Through live insect installation fused with constructed recycled and repurposed materials, Elsabe Dixon explores alternative strategies of object making while using both analog systems and the empirical in an organic collaboration. Dixon creates works that explore the mediating effect organic environments have on our sensory perception of space and objects. Her work involves the audience through invitation of communal work and through the construction of interactive live environments through which the audience can move. Dixon allows chance operations, mimetic systems and audience participation to reveal the life cycle of a living organism within the imagined structures of a built environment.         

 

Mise En Place ( Everything in its Place): Deep Flash on Art and Transformation

Deep Flash: On Art and Transformation

 

September 5 – October 14, 2018

Gibbs Street Gallery | Kaplan Gallery | Common Ground Gallery | Concourse Gallery

Opening Reception: Friday, September 7th, 7 – 9 PM

30th Anniversary celebration exhibition

 

Curators: Cynthia Connolly, Judy A. Greenberg, Fletcher Mackey, Jacqueline Maria Milad, Jack Rasmussen, Laura Roulet, José Ruiz, Nancy Sausser, Lynn Silverman, ⎮’sindikit⎮ (Zoë Charlton and Tim Doud)

Artists: Ashley Culver, Frank Hallam Day, Elsabé Dixon, Alex Ebstein, Shané K. Gooding, Stephen Hayes, Christopher K. Ho, James Huckenpahler, Jean Jinho Kim, Mike Mandel and Larry Sultan, Guy Miller, Evan Reed, Allan Rosenbaum, Rachel Rotenberg, Foon Sham, Joe Shannon, Chad Stayrook, Hillary Steel, Judit Varga, Elizabeth Zvonar, bees, The Punk Rock Flyer and Zines (from the archives of Cynthia Connolly, Dischord Records at the University of Maryland at College Park).

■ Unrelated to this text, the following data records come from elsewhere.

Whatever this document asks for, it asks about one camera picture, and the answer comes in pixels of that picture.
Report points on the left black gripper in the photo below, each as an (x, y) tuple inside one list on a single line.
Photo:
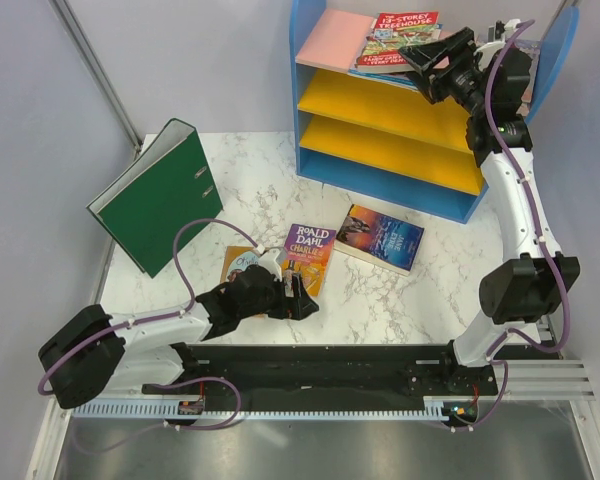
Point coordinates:
[(297, 307)]

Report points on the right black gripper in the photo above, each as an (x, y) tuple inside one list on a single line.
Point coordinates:
[(432, 85)]

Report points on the dogs bark book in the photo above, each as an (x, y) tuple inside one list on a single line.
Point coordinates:
[(394, 79)]

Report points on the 13-Storey Treehouse book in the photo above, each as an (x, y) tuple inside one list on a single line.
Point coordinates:
[(391, 31)]

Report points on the Roald Dahl Charlie book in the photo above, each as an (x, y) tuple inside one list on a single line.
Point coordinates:
[(309, 250)]

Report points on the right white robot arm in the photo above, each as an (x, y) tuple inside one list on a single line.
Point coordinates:
[(527, 295)]

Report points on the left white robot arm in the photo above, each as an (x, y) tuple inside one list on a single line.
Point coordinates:
[(95, 352)]

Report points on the blue shelf unit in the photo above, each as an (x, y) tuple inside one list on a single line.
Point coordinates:
[(370, 137)]

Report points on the Jane Eyre book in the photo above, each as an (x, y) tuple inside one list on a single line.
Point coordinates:
[(379, 239)]

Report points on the grey red castle book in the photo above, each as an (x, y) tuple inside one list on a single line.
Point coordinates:
[(532, 49)]

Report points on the green lever arch binder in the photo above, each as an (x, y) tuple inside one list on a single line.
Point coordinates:
[(169, 185)]

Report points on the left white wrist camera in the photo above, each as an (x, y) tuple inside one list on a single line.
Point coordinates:
[(272, 259)]

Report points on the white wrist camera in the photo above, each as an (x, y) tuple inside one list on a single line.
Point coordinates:
[(272, 259), (500, 32)]

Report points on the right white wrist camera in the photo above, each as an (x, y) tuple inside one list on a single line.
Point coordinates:
[(500, 32)]

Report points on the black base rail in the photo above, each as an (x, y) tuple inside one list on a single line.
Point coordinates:
[(356, 377)]

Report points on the white slotted cable duct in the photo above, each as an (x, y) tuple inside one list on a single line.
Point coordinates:
[(171, 409)]

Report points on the aluminium frame post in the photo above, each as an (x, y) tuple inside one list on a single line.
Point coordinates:
[(76, 33)]

In celebration of its 30th Anniversary, VisArts presents an exhibition in four galleries that explores the power of visual art to transform. Eleven curators selected a single work of art, a small curated group of artworks by multiple artists, or an art experience that addresses art’s ability to shift social, cultural, or personal forms. This exhibition was created in the spirit of sharing experiences and opening conversations about the “work” of art as a spark or trigger for conversions spectacular and subtle in both makers and viewers.

https://www.visartscenter.org/x/lc-content/uploads/2018/05/Deep-Flash_Exhibition-press-release_final_reduced_Aug29.pdf

Independent curator Laura Roulet considered planetary transformation through climate change and the role of the eco-artist for Deep Flash. She invited Elsabé Dixon, whose project Mise en Place/ Everything in its Place, incorporates wheat, raising live bees, harvesting honey, kneading and baking bread - all transformative processes that demonstrate the life cycle of plants, insects, and the humans that depend on them. Using sculpture, performance, workshops, a panel talk with local beekeepers, the Beall Dawson House Museum collection, and Great Harvest Bread she makes the interconnections in an ecological system transparent and encourages active participation.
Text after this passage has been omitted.